Research has found high repetition rates for students in Algebra I, with one study finding a repetition rate of 44 percent for students in a large urban high school district. Less is known about how math performance and Algebra I course repetition rates vary among students with different levels of English proficiency. This report examines Algebra I repetition rates of English learner students on the basis of whether these students were reclassified as English proficient and, if so, how long it took them to be reclassified. The report also compares the performance of students in different English learner status groups in repeating Algebra I and in taking higher level math courses in high school. Understanding these patterns can inform decisions about the nature and intensity of support that might be provided to English learner students before and after reclassification.
This report examines students in four English learner status groups in a high school district in California in 2008/09-2011/12 and in five of its seven feeder elementary (K-8) school districts in 2006/07-2007/08. The four groups are:
The study found that long-term English learner students had the highest Algebra I repetition rates (68 percent), followed by reclassified long-term English learner students (59 percent), never-English learner students (44 percent), and short-term English learner students (30 percent).

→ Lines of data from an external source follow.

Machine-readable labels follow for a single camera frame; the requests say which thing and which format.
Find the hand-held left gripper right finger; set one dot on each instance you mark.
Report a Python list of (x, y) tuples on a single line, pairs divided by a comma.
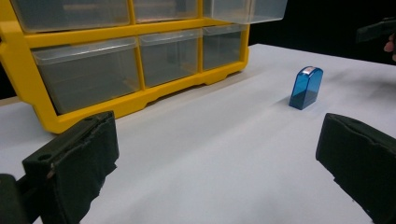
[(361, 155)]

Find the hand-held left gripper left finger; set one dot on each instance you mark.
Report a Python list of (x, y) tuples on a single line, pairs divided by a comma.
[(77, 161)]

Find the blue transparent plastic box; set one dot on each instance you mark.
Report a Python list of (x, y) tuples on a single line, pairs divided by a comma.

Comparisons between the first and second time that students took Algebra I showed statistically significant improvements in Algebra I course grades and test scores across all four English learner status groups.
Among students who repeated Algebra I, short-term English learner students tended to perform the best: 52 percent earned an average course grade of C or better the second time they took the course, compared with 40 percent of never-English learner students, 39 percent of reclassified long-term English learner students, and 29 percent of long-term English learner students. Among students who repeated Algebra I, short-term English learner students also had the highest percentage of students who completed Algebra II or higher with an average course grade of C or better: 20 percent, compared with 12 percent of never-English learner students and 11 percent of reclassified long-term English learner students. The ranking pattern among English learner status groups was similar for students who did not repeat Algebra I.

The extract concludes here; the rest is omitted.